_INSTRUCTIONS TO FOLLOW_
Records follow. Copy every line with "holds".

[Excerpts from a dataset]
Content starts

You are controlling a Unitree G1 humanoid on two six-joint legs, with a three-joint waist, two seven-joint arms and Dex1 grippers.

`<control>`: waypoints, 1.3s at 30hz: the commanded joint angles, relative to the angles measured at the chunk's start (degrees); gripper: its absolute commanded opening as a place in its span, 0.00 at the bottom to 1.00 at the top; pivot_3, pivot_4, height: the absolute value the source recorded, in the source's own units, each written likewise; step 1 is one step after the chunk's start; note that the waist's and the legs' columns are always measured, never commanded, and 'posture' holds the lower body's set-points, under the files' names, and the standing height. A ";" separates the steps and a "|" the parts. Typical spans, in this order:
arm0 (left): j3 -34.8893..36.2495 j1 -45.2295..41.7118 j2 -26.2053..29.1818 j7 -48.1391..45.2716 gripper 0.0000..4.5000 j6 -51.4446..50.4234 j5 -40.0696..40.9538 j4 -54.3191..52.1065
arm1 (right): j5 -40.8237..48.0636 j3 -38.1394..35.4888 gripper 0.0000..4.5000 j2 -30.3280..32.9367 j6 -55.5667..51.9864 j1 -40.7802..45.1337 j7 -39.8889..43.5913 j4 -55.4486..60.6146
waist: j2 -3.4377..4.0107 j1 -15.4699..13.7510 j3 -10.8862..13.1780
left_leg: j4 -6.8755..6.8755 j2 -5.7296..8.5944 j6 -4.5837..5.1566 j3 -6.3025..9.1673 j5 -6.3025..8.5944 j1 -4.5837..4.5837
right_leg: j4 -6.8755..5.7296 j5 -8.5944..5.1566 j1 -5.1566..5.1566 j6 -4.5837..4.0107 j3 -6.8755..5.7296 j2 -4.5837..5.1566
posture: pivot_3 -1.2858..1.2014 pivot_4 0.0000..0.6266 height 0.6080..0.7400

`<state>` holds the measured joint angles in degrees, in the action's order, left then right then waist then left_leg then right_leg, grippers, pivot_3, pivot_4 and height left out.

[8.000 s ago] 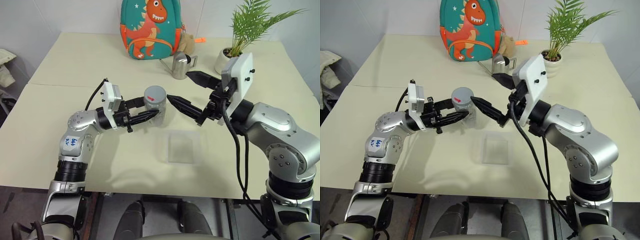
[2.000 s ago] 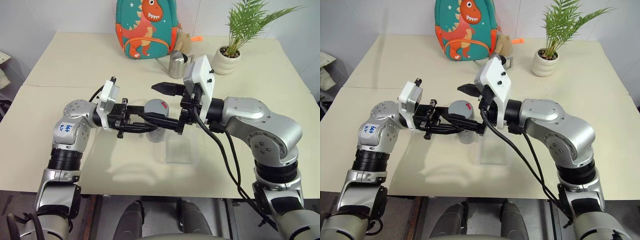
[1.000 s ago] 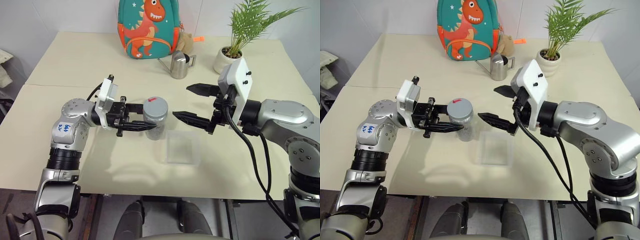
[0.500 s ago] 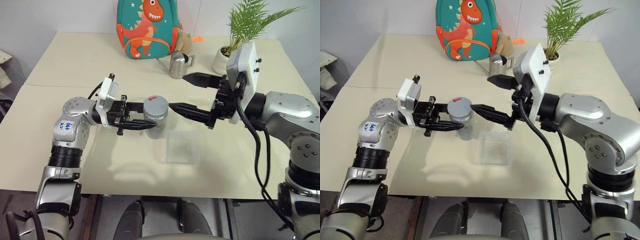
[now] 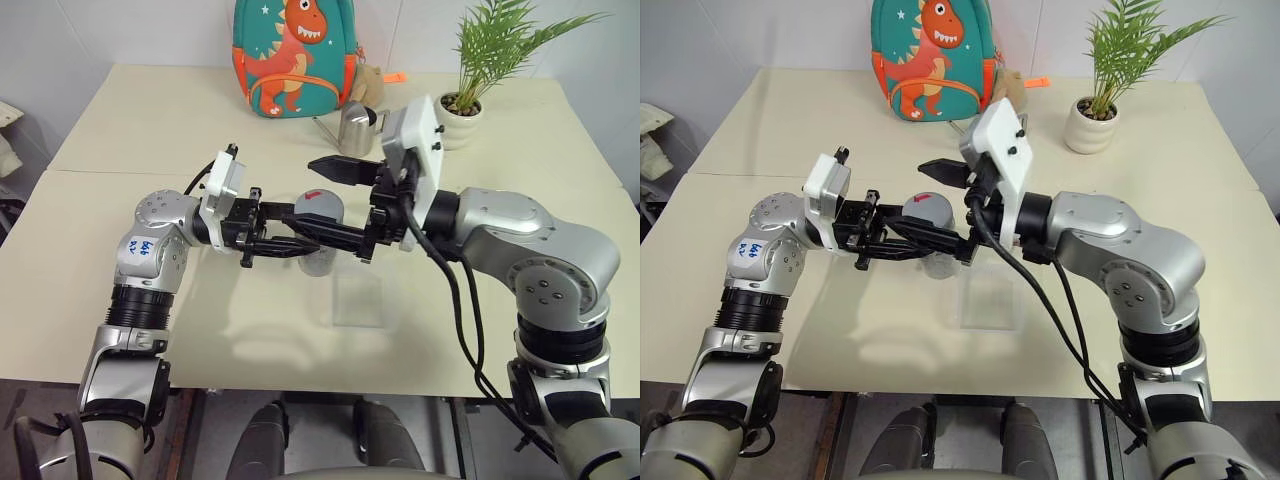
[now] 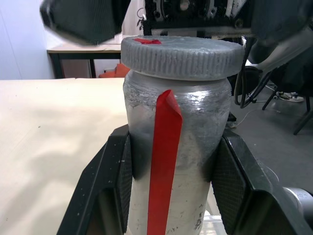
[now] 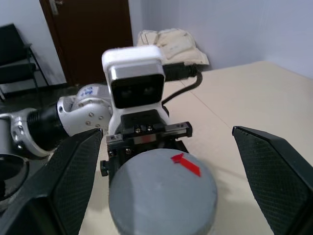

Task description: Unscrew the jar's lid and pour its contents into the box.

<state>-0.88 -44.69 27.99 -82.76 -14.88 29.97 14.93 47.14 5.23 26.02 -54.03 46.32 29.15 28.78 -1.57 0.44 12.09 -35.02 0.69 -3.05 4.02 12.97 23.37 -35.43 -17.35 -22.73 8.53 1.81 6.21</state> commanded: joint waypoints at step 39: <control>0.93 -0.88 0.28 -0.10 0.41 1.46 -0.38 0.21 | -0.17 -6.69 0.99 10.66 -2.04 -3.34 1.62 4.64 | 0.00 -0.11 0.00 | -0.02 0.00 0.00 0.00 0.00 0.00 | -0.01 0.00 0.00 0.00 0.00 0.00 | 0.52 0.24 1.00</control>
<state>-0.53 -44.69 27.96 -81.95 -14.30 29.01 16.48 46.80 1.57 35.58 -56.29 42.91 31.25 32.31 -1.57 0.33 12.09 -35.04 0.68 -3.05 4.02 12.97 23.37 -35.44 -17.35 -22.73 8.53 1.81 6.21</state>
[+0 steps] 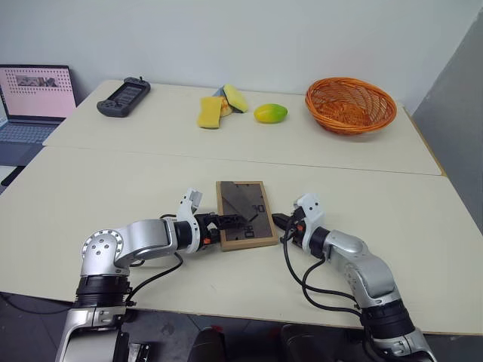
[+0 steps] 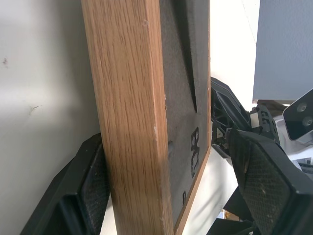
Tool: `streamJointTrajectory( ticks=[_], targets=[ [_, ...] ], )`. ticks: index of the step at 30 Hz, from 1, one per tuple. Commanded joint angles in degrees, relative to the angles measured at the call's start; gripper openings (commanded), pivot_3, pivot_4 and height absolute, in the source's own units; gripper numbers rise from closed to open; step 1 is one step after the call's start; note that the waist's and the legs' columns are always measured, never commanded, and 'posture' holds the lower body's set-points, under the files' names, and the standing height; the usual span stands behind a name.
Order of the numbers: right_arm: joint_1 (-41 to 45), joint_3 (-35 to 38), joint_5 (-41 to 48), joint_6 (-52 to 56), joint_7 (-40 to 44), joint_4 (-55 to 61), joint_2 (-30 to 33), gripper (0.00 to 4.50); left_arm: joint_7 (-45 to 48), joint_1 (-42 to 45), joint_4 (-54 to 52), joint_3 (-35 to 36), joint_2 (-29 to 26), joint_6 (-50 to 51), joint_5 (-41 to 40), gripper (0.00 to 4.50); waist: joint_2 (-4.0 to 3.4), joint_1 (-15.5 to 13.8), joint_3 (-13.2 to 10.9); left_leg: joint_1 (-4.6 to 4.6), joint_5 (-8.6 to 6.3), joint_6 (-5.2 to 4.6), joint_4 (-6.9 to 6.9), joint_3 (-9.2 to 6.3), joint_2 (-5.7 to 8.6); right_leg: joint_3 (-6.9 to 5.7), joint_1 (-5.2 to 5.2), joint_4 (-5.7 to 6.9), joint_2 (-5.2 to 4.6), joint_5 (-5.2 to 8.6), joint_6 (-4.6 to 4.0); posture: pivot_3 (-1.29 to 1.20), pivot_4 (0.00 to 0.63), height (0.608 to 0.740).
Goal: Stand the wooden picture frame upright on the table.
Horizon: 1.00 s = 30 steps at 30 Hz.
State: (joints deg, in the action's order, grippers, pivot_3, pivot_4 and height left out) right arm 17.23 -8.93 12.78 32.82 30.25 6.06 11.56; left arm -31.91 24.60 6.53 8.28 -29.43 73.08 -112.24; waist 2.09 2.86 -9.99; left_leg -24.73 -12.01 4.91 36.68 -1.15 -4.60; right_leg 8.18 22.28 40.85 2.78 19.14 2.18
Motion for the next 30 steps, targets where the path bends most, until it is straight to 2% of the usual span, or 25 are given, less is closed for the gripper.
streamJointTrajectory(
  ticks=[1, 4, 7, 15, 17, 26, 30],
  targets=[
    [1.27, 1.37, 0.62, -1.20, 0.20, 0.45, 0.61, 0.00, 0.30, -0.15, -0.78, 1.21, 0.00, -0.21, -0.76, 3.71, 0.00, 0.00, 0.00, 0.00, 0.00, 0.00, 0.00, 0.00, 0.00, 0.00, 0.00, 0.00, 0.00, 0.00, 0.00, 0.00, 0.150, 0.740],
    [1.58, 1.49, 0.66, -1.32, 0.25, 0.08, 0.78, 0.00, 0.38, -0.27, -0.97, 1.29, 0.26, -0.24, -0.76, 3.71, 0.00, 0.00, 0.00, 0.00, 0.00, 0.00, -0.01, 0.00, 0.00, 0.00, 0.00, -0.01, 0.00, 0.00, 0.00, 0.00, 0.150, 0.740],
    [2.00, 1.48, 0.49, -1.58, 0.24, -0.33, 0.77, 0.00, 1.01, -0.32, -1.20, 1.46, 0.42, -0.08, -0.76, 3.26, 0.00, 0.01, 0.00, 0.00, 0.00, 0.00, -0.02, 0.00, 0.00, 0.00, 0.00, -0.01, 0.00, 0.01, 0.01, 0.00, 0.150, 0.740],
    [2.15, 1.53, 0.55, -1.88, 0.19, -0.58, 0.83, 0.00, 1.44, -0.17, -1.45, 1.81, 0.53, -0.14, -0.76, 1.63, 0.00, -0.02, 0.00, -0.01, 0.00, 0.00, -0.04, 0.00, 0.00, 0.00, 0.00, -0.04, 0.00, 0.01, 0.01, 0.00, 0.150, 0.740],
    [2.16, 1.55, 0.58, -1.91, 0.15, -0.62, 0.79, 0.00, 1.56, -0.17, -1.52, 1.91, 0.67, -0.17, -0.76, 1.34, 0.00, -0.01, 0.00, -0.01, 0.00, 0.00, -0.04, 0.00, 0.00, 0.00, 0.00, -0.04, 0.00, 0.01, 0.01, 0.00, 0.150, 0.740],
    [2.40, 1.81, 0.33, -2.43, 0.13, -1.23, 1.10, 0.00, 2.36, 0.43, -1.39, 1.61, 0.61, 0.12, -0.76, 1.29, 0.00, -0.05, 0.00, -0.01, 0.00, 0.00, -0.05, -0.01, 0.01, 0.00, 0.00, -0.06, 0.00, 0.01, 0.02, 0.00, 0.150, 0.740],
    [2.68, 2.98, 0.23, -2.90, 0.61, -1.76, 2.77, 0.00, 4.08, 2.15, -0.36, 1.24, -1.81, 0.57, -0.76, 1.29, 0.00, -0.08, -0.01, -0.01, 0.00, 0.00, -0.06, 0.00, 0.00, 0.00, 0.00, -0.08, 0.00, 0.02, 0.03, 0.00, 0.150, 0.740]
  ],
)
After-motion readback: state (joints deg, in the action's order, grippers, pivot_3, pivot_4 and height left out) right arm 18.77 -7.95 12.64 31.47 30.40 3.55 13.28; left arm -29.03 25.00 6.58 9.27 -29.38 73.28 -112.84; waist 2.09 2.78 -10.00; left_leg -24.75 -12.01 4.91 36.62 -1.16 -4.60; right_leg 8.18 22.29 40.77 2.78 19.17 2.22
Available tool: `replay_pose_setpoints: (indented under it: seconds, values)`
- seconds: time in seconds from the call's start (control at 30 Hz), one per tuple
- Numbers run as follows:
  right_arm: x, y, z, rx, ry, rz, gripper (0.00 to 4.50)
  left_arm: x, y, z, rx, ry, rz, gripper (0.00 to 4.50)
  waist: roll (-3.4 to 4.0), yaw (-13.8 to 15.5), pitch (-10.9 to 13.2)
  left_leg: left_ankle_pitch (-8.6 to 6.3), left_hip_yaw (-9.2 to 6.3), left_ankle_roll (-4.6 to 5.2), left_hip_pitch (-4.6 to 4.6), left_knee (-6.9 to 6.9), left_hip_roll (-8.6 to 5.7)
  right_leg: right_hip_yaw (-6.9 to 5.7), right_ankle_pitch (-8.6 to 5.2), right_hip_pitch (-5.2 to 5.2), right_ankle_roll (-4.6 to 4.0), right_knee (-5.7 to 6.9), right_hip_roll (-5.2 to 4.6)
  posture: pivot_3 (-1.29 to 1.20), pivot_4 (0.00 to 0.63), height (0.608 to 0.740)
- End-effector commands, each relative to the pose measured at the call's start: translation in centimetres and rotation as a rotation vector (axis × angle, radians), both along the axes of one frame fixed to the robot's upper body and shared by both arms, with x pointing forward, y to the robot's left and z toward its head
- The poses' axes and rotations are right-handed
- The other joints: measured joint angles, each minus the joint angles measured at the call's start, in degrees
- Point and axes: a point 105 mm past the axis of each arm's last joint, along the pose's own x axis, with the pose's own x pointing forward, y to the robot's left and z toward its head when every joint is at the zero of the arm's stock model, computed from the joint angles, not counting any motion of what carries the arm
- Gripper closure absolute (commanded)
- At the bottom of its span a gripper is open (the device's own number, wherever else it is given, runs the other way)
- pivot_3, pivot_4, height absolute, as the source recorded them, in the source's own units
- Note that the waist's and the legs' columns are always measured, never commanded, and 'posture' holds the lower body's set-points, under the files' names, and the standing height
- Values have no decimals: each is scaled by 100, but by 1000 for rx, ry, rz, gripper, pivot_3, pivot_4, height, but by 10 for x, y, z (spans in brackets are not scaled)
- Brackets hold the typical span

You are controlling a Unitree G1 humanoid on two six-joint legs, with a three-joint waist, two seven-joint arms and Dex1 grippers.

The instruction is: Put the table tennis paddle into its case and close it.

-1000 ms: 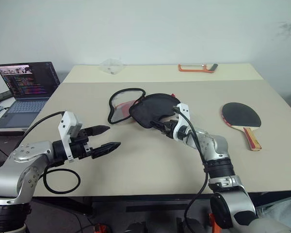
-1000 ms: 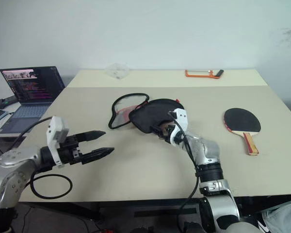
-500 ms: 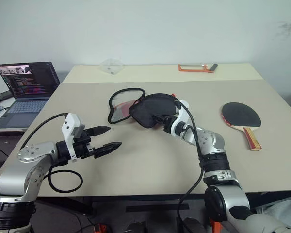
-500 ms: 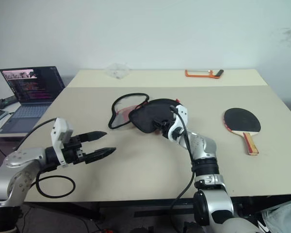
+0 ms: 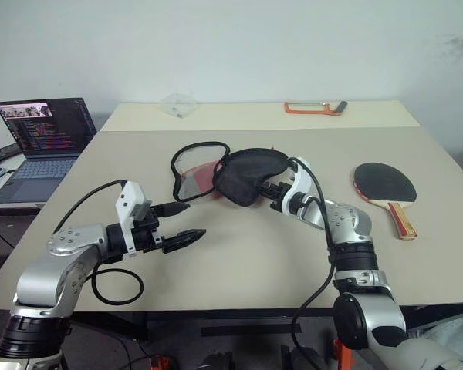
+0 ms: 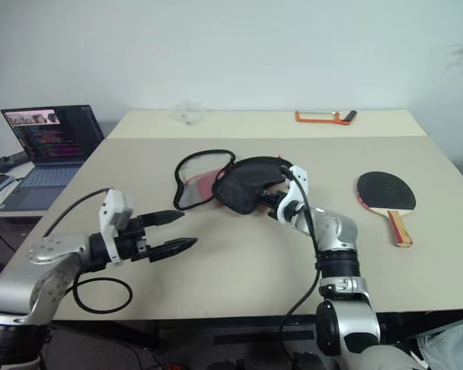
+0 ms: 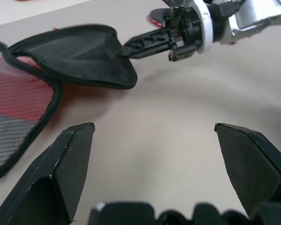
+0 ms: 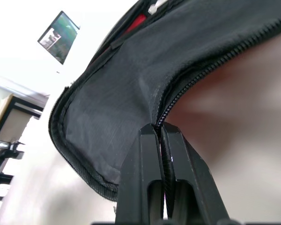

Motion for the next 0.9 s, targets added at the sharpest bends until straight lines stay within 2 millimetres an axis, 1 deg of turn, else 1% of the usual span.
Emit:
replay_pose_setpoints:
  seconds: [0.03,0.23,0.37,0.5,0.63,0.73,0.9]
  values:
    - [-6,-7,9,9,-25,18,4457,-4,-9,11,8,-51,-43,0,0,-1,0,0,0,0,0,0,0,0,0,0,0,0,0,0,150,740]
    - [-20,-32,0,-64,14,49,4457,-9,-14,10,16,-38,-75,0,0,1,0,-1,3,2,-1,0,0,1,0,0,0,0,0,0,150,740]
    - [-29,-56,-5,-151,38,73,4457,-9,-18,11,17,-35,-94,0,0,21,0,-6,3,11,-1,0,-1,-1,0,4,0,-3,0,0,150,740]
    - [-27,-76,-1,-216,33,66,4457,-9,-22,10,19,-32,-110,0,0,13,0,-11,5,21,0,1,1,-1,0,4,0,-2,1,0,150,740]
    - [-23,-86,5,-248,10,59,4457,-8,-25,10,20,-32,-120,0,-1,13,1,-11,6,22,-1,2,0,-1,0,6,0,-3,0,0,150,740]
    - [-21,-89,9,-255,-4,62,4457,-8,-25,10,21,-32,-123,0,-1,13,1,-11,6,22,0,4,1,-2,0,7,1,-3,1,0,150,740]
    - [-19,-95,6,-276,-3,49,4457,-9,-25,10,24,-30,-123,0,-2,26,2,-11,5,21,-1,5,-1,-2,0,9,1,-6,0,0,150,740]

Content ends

_RESPONSE BOX_
`<control>`: waypoints, 1.3s at 30hz: the commanded joint angles, relative to the angles measured at the chunk's start (degrees); gripper: its absolute commanded opening as a place in its span, 0.00 at the bottom to 1.00 at the top; pivot_3, pivot_4, height: the absolute value the source recorded, in the source's own units, each written likewise; step 1 is one step after the chunk's start; note that the waist's and the legs' columns are always measured, never commanded, and 'posture' holds the lower body's set-points, under the files' names, and the standing height. A ";" separates the steps and a "|" the parts. Typical spans, in this order:
`<state>` holds the measured joint angles in degrees, in the action's order, left then right then waist then left_leg then right_leg, grippers, pivot_3, pivot_4 and height left out.
Tool: `streamJointTrajectory( ticks=[_], targets=[ [_, ...] ], )`. ticks: index of the step at 30 Hz, from 1, one per tuple. Commanded joint angles in degrees, relative to the angles measured at the call's start; gripper openings (commanded), pivot_3, pivot_4 and height absolute, in the source's own units; gripper numbers rise from closed to open; step 1 is one step after the call's start; note that the waist's and the legs' columns are always measured, never commanded, and 'posture' holds the lower body's set-points, under the files' names, and the standing height; the usual span stands behind a name.
- Note that the waist's and the legs' columns are always measured, never commanded, and 'posture' holds the lower body's set-points, under the files' names, and the standing height

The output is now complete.